**WHAT TO DO:** When you restate the data, keep every word as it is and drop the images.

* * * * *

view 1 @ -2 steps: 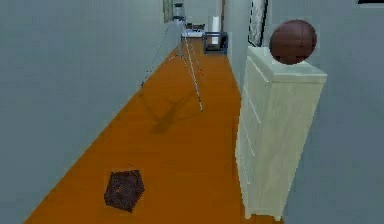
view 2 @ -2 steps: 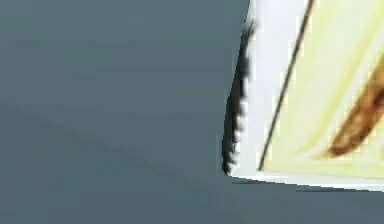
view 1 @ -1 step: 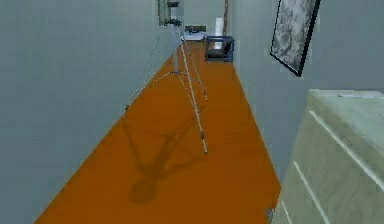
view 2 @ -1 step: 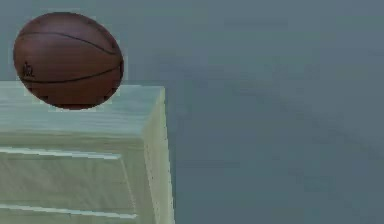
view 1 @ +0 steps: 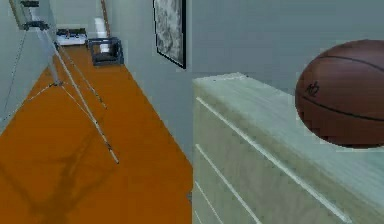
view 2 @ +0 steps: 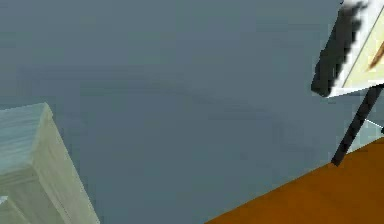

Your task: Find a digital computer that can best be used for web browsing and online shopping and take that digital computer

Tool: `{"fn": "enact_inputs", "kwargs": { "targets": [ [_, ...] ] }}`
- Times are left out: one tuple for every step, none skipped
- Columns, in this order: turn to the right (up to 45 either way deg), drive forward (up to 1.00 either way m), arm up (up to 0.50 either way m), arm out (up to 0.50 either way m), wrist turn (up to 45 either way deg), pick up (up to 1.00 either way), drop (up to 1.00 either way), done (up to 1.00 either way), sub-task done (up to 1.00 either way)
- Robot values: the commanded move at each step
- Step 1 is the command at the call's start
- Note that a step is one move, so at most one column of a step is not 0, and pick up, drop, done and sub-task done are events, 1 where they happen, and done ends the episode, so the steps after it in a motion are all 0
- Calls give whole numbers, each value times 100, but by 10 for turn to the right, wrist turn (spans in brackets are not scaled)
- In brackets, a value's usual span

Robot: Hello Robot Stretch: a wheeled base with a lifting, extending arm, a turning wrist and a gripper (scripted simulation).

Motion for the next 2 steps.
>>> {"fn": "enact_inputs", "kwargs": {
  "targets": [
    [0,5,0,0,0,0,0,0,0],
    [-210,0,0,0,0,0,0,0,0]
  ]
}}
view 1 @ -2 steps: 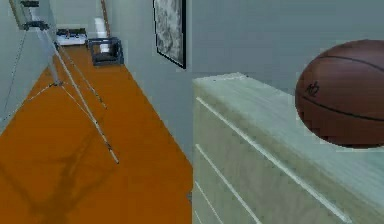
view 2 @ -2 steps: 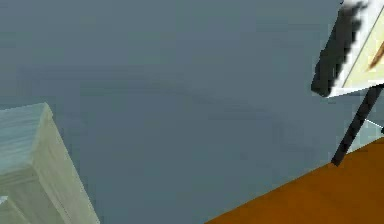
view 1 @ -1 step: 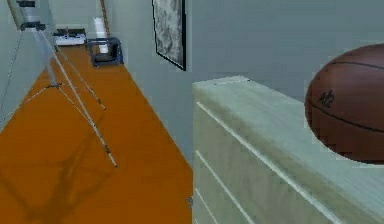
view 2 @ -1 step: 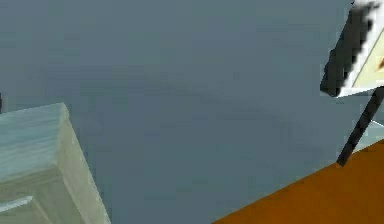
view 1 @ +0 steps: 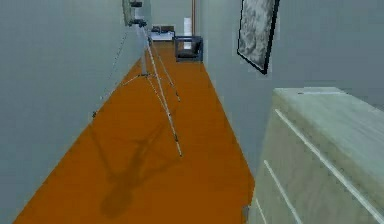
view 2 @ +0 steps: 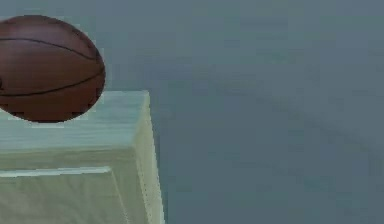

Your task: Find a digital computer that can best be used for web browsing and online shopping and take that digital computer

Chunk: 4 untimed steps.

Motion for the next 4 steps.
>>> {"fn": "enact_inputs", "kwargs": {
  "targets": [
    [0,75,0,0,0,0,0,0,0],
    [150,0,0,0,0,0,0,0,0],
    [0,80,0,0,0,0,0,0,0],
    [-120,0,0,0,0,0,0,0,0]
  ]
}}
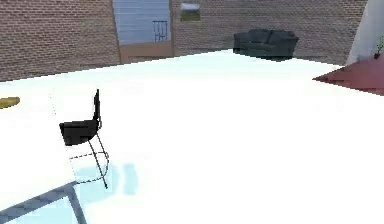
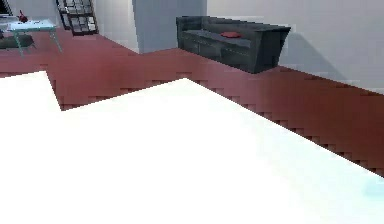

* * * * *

**SOLUTION:**
view 1 @ -2 steps: 
view 2 @ -2 steps: 
view 1 @ -1 step: 
view 2 @ -1 step: 
view 1 @ +0 steps: 
view 2 @ +0 steps: 

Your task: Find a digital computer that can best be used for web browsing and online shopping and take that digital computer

Tool: `{"fn": "enact_inputs", "kwargs": { "targets": [ [_, ...] ] }}`
- Times are left out: one tuple for every step, none skipped
- Columns, in this order: turn to the right (up to 45 either way deg), drive forward (up to 1.00 either way m), arm up (up to 0.50 either way m), arm out (up to 0.50 either way m), wrist turn (up to 45 either way deg), pick up (up to 1.00 either way), drop (up to 1.00 either way), done (up to 1.00 either way), sub-task done (up to 1.00 either way)
- Robot values: the commanded move at each step
- Step 1 is the command at the call's start
- Note that a step is one move, so at most one column of a step is not 0, and pick up, drop, done and sub-task done are events, 1 where they happen, and done ends the episode, so the steps after it in a motion are all 0
- Calls give whole numbers, each value times 100, but by 10 for turn to the right, wrist turn (spans in brackets are not scaled)
- In brackets, a value's usual span

Robot: Hello Robot Stretch: a wheeled base with a lifting, extending arm, a turning wrist and a gripper (scripted simulation).

Motion for the next 2 steps.
>>> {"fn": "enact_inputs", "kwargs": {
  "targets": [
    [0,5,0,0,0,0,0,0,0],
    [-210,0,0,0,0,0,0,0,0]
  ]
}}
view 1 @ -2 steps: 
view 2 @ -2 steps: 
view 1 @ -1 step: 
view 2 @ -1 step: 
view 1 @ +0 steps: 
view 2 @ +0 steps: 

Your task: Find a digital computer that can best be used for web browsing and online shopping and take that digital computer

Chunk: 4 untimed steps.

Motion for the next 4 steps.
>>> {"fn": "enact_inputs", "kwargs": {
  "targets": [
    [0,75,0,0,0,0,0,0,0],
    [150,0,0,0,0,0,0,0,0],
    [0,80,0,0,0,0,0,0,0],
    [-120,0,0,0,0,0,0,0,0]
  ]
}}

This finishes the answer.